▸ **Your objective**
In the data below, which lines contain "camera"? List them by copying each one.

==================================================

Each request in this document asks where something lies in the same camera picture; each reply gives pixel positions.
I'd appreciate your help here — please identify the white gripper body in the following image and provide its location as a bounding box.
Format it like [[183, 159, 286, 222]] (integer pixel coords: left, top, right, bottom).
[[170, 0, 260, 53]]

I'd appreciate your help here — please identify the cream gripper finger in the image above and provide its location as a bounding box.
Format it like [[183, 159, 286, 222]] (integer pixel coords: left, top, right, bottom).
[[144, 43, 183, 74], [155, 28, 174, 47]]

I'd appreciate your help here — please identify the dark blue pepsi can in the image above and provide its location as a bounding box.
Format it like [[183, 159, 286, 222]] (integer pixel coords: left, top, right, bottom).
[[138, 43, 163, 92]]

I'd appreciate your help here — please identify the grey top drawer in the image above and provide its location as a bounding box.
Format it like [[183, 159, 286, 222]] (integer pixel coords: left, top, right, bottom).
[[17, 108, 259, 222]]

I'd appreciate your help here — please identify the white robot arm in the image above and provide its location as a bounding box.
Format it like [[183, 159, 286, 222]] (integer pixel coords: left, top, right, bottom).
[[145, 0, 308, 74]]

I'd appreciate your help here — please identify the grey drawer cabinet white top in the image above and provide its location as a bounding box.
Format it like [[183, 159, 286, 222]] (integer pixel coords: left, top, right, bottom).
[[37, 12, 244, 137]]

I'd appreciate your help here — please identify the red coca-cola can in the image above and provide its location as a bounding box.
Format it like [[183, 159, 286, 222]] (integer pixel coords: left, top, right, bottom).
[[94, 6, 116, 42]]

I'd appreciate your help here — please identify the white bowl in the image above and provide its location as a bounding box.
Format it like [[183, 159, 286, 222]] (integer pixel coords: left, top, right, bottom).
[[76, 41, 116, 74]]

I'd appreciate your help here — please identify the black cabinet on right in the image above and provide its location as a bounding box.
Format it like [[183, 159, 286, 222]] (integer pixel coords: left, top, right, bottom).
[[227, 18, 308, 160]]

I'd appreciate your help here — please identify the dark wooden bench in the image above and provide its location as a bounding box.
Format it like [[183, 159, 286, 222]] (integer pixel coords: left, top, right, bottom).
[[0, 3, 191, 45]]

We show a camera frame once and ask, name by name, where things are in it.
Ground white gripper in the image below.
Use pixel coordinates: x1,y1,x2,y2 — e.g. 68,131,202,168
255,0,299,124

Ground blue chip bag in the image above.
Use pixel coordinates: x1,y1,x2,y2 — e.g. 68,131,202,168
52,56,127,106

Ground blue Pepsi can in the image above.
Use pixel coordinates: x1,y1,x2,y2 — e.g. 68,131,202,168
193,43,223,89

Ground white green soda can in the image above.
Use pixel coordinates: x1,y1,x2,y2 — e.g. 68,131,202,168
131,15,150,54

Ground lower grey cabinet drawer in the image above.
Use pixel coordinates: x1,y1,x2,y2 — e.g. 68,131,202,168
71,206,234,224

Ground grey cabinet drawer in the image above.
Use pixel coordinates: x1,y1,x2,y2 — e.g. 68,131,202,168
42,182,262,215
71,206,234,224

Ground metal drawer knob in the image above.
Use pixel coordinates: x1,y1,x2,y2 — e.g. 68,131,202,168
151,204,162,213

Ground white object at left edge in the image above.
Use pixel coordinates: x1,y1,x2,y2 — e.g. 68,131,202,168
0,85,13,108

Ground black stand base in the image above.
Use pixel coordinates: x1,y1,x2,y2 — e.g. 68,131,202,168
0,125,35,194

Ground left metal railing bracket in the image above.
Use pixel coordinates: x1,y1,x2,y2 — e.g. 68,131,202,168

==================================================

▸ **Written response**
Each request in this document asks where something lies in the same camera picture; each reply gives pixel positions.
We show a camera frame once and ask, name by name, where things are in it.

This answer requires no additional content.